Rome veut provoquer un exIT
Rome se sert de la dette pour faire sortir l'Italie de la zone euro, estime Neue Zürcher Zeitung :
«Les notes attribuées à la dette souveraine italienne se trouvent actuellement dans la partie inférieure de la catégorie investissement. Une nouvelle dégradation de cette notation pourrait entraîner de nouveaux troubles sur les marchés financiers. Un analyste du fonds de gestion allemand Feri estime déjà que le véritable objectif du gouvernement pourrait être de provoquer à dessein une aggravation de la crise de l'euro, pour 'vendre' ensuite une sortie de l'euro jugée inévitable. Le but réel des populistes de la Lega et du M5S serait alors atteint. Quoi qu'il en soit, l'Italie, de par sa taille, représente un risque de contagion considérable, notamment pour les autres pays méridionaux de l'UEM.»

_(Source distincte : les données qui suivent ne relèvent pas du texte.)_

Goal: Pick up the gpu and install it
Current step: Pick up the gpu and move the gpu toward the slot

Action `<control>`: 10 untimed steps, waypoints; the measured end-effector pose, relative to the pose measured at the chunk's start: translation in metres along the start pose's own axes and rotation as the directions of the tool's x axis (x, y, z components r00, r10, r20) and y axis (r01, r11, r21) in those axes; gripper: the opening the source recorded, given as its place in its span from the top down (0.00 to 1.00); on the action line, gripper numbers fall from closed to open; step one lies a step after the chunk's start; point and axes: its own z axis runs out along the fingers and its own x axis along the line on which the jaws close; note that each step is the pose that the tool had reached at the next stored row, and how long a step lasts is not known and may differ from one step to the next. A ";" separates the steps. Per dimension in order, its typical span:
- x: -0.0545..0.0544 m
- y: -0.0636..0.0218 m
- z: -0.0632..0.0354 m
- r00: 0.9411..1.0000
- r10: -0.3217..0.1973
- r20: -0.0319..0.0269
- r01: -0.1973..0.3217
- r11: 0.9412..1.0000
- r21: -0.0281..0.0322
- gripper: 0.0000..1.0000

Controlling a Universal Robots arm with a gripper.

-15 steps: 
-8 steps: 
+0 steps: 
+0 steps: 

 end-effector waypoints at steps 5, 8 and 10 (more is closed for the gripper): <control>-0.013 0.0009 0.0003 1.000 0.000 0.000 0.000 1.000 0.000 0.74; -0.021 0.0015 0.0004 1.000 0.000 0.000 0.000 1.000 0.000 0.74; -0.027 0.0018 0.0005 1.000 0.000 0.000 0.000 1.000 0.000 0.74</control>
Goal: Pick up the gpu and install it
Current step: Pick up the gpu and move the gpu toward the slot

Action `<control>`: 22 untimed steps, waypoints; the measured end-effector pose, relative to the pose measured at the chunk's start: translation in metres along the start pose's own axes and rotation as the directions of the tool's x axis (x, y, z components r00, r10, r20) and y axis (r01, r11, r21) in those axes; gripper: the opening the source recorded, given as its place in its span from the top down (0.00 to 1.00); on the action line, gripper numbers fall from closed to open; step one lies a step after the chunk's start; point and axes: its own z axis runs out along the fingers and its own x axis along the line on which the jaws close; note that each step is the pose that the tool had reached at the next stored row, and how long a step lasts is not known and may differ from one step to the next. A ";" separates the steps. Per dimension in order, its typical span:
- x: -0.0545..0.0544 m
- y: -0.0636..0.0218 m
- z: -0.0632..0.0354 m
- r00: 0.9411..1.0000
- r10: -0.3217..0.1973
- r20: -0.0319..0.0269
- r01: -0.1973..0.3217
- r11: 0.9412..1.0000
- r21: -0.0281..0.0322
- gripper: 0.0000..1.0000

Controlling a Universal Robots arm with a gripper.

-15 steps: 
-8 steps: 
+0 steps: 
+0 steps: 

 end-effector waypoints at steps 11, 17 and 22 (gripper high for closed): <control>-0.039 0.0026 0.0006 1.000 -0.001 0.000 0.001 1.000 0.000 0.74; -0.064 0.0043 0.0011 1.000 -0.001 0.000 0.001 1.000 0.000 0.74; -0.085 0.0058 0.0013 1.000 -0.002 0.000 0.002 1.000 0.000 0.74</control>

La réaction des marchés en dit long
Le budget italien est l'illustration d'une mauvaise gestion des finances publiques, estime Le Figaro :
«L'économie et la démagogie font rarement bon ménage. Au lendemain de ses premières décisions budgétaires, il n'a pas fallu attendre longtemps pour mesurer la crédibilité de l'attelage entre la Lega et le M5S au pouvoir en Italie. Flambée des taux d'intérêt, dégringolade de la Bourse, plongeon des banques… La défiance des marchés financiers - et donc de ses créanciers - à l'égard de Rome est totale. ... La mésaventure italienne rappelle utilement où mènent le laxisme budgétaire et l'endettement à tous crins : une dangereuse perte de souveraineté économique au profit des marchés.»

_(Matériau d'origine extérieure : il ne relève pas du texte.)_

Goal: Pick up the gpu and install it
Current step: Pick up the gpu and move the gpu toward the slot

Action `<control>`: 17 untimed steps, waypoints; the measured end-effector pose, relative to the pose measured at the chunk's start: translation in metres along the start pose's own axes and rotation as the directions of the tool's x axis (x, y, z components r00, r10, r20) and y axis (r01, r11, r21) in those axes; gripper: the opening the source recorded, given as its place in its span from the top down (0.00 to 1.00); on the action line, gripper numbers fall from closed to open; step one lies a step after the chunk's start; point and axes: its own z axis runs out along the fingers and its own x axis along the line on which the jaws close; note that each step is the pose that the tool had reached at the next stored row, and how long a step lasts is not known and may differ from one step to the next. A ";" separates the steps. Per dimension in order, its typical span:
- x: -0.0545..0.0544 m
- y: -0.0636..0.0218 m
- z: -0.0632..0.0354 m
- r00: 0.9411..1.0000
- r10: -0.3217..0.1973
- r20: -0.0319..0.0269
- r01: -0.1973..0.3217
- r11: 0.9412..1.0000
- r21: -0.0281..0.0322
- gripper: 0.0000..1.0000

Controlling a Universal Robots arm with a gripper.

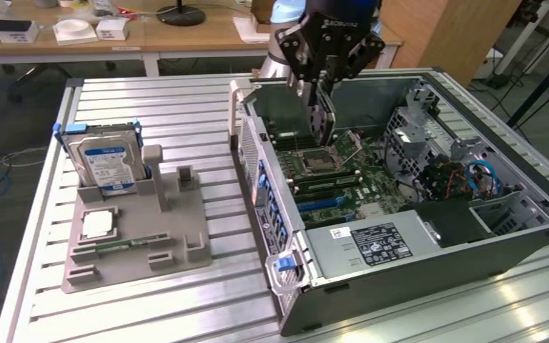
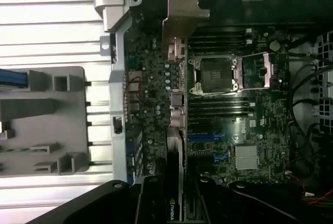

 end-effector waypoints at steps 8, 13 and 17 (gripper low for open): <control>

Le président, ultime espoir
Sergio Mattarella peut rejeter le budget, mais une telle décision serait problématique, estime La Stampa :
«La non-validation du projet budgétaire par le président engagerait un bras de fer inédit. Le problème, c'est que toute objection formelle ne fait que renforcer l'argumentation chère aux deux vice-Premiers ministres : à savoir qu'ils sont les héros du peuple et les pourfendeurs de l'establishment. Or le seul moyen de garantie les finances publiques, c'est d'opposer au consensus favorable à des dépenses irraisonnées un autre consensus. ... Sur ce point, le président a un avantage. ... Il est le politique le plus estimé du pays. Pour que les gens soient conscients des problèmes et des risques liés à des choses complexes, il faut que quelqu'un les leur explique. Quelqu'un en qui ils aient confiance.»
Pourquoi l'UE ne bronche pas
Bruxelles se montre bien plus clémente avec l'Italie qu'avec d'autres Etats membres, juge Rzeczpospolita :
«La Commission a adopté vis-à-vis du nouveau gouvernement italien une approche différente de celle privilégiée face à la Pologne ou la Hongrie. Elle se comporte comme si les projets de Rome n'étaient pas en contradiction avec la politique migratoire officielle de l'UE et ne posaient pas de menace grave à la stabilité de la zone euro. Des sources diplomatiques à Bruxelles ont une explication à cette tendance : l'Italie est en mesure d'exercer une plus grande pression sur l'UE que ne le peuvent Varsovie ou Budapest. Car si le gouvernement italien devait respecter toutes ses promesses électorales - lesquelles pourraient mener à la faillite du pays - même l'Allemagne ne serait pas à même de la sauver. Ce qui pourrait marquer la fin de l'UE.»